Selon le groupe ethnique dont ils proviennent, les marques diffèrent et c’est cette scarification au visage qui les catégorise. Les adultes de plus de 40 ans en ont presque tous et plusieurs enfants aussi, mais surtout en milieu rural. Ça va de deux petites marques de chaque côté des yeux à des ronds autour du visage en passant par trois longs traits sur chaque joues. Il y en a de toutes les sortes! Là où je travaille, presque toutes les superviseurs et directrices en ont et au début, je trouvais ça difficile de les regarder dans les yeux car j’étais trop intriguée par leurs joues… mais tant mieux dans le fond parce que c’est impoli de tenir le regard de quelqu’un!
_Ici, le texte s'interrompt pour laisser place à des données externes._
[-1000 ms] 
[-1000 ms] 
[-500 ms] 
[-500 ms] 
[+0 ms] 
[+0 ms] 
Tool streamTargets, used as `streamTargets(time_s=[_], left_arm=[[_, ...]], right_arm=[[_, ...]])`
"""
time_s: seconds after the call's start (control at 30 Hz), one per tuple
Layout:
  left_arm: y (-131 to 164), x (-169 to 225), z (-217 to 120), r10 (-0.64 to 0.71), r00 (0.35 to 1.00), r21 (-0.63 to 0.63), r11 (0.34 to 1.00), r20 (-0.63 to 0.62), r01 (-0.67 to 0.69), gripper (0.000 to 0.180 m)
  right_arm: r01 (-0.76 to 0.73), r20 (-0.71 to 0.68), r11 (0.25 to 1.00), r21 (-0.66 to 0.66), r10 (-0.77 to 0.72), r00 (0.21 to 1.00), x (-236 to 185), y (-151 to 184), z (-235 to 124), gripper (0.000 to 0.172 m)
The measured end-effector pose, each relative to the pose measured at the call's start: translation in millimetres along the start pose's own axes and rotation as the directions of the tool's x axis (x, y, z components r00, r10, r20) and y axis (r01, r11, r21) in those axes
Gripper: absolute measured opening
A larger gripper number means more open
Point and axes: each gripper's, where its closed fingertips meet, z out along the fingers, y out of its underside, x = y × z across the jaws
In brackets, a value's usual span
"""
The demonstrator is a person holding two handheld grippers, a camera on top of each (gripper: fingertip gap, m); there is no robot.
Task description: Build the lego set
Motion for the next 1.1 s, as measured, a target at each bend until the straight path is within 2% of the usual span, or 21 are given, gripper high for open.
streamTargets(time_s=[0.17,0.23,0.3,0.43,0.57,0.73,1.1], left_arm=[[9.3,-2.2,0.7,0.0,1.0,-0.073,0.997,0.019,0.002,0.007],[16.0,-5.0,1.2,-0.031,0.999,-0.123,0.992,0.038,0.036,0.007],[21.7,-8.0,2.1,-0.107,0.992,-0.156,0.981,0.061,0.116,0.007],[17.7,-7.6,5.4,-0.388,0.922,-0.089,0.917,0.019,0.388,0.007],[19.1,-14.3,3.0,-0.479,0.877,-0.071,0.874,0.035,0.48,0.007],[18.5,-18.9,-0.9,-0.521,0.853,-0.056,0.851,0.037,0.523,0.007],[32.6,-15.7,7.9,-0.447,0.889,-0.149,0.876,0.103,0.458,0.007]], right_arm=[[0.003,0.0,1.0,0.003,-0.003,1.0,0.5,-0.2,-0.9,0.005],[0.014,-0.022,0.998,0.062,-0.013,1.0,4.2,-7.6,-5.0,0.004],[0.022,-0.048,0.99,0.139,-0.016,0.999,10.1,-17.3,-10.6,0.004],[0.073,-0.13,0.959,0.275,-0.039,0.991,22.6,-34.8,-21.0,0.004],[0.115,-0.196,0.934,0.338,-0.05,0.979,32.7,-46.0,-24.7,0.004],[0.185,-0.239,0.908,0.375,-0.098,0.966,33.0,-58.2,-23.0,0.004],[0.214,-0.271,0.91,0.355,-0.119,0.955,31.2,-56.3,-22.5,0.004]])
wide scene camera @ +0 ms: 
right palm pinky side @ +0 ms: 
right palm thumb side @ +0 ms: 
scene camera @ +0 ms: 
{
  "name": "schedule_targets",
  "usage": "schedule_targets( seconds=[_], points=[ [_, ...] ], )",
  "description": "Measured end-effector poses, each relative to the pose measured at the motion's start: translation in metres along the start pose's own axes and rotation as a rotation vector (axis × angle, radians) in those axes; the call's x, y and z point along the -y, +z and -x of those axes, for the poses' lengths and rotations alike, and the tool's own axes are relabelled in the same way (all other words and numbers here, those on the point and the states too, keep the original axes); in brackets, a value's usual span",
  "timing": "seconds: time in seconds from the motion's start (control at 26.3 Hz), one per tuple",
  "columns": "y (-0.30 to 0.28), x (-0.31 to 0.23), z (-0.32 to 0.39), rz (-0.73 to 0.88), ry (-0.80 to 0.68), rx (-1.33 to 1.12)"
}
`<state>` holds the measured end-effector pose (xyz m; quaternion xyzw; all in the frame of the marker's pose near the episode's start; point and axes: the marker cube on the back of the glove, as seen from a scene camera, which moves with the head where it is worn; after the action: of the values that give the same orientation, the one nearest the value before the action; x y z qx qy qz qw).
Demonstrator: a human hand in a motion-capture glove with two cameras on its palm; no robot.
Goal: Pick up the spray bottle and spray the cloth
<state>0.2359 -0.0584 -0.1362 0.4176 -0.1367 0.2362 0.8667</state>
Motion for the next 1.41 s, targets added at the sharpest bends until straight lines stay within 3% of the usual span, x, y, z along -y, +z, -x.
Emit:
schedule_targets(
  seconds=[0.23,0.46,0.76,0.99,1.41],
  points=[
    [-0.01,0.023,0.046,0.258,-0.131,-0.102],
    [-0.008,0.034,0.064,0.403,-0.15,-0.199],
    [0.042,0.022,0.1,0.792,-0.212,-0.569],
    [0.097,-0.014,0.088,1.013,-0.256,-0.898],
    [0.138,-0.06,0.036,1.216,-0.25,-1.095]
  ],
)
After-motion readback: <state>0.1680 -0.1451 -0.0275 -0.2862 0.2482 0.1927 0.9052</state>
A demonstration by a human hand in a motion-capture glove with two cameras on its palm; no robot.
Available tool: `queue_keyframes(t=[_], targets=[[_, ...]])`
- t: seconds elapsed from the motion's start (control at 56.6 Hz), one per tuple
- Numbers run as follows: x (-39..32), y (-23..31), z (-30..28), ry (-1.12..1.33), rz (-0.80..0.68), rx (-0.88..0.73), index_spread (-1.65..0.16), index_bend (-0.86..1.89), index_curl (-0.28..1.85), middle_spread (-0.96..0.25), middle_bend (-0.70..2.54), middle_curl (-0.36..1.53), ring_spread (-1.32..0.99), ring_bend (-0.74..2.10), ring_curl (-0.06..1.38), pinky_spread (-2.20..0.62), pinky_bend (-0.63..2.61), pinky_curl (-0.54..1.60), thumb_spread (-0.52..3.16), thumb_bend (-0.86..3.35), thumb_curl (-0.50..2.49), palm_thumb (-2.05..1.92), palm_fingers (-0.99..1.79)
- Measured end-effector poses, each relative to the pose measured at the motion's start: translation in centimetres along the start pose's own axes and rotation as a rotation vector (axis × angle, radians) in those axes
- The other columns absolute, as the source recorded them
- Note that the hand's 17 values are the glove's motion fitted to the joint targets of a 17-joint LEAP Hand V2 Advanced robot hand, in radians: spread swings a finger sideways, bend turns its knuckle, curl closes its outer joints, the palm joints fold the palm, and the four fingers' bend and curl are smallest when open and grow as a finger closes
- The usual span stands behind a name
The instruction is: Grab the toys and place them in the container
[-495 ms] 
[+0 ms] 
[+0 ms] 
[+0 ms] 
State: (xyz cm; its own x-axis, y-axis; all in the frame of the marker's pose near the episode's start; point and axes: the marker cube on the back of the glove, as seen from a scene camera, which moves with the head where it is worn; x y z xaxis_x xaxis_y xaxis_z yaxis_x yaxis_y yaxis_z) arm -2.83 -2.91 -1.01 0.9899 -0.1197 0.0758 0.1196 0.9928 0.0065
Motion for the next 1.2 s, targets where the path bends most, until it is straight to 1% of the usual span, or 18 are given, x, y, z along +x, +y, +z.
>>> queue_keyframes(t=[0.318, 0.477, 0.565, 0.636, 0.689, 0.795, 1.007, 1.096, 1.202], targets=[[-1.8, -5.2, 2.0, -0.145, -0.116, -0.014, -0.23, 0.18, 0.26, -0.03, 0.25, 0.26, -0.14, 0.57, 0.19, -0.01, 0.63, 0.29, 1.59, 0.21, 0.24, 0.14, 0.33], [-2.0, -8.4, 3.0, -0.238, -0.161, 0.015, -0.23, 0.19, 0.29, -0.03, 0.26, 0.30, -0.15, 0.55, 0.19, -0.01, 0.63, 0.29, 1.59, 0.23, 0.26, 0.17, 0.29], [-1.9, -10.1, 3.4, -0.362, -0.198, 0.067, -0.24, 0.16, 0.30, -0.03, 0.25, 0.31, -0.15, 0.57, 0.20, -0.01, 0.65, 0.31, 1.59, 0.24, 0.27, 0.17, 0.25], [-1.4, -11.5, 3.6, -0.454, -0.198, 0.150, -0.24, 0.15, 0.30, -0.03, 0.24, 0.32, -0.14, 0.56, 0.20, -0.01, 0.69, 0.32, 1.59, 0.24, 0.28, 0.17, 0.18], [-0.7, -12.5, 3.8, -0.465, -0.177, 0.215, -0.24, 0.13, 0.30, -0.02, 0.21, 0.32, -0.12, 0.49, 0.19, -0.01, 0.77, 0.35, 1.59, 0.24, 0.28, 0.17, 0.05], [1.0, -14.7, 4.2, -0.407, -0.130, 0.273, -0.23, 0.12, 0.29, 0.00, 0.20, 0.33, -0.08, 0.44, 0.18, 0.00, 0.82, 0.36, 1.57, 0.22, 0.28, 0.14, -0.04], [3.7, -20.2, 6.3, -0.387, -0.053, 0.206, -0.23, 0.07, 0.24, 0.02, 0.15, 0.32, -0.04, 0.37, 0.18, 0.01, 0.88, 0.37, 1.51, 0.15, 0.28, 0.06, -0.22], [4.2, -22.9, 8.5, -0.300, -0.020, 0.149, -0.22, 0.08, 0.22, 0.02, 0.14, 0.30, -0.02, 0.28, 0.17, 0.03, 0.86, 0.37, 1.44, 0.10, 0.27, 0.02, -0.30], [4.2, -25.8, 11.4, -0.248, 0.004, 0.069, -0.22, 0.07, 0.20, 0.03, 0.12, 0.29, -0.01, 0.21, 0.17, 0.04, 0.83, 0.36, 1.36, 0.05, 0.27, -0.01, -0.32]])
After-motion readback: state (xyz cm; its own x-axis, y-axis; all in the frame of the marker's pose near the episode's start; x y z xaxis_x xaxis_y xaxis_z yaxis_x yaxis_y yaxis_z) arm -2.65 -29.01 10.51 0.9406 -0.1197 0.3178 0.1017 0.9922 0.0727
Fanta m’a dit qu’elle était très reconnaissante à ses parents de ne pas lui avoir infligé ça. Son grand père (qui est un mossi) a un trait sous l’œil qui fait comme un gros cerne avec une petite marque verticale sur l’os de la joue. Fanta est samo, mais elle ne sait même pas quel signe elle aurait eu. Elle ne veut pas le savoir car elle trouve que c’est barbare de défigurer les gens pour les différencier. Avant peut-être, maintenant ça ne sert plus à rien selon elle de catégoriser les gens puisqu’il n’y a plus de guerres de clans!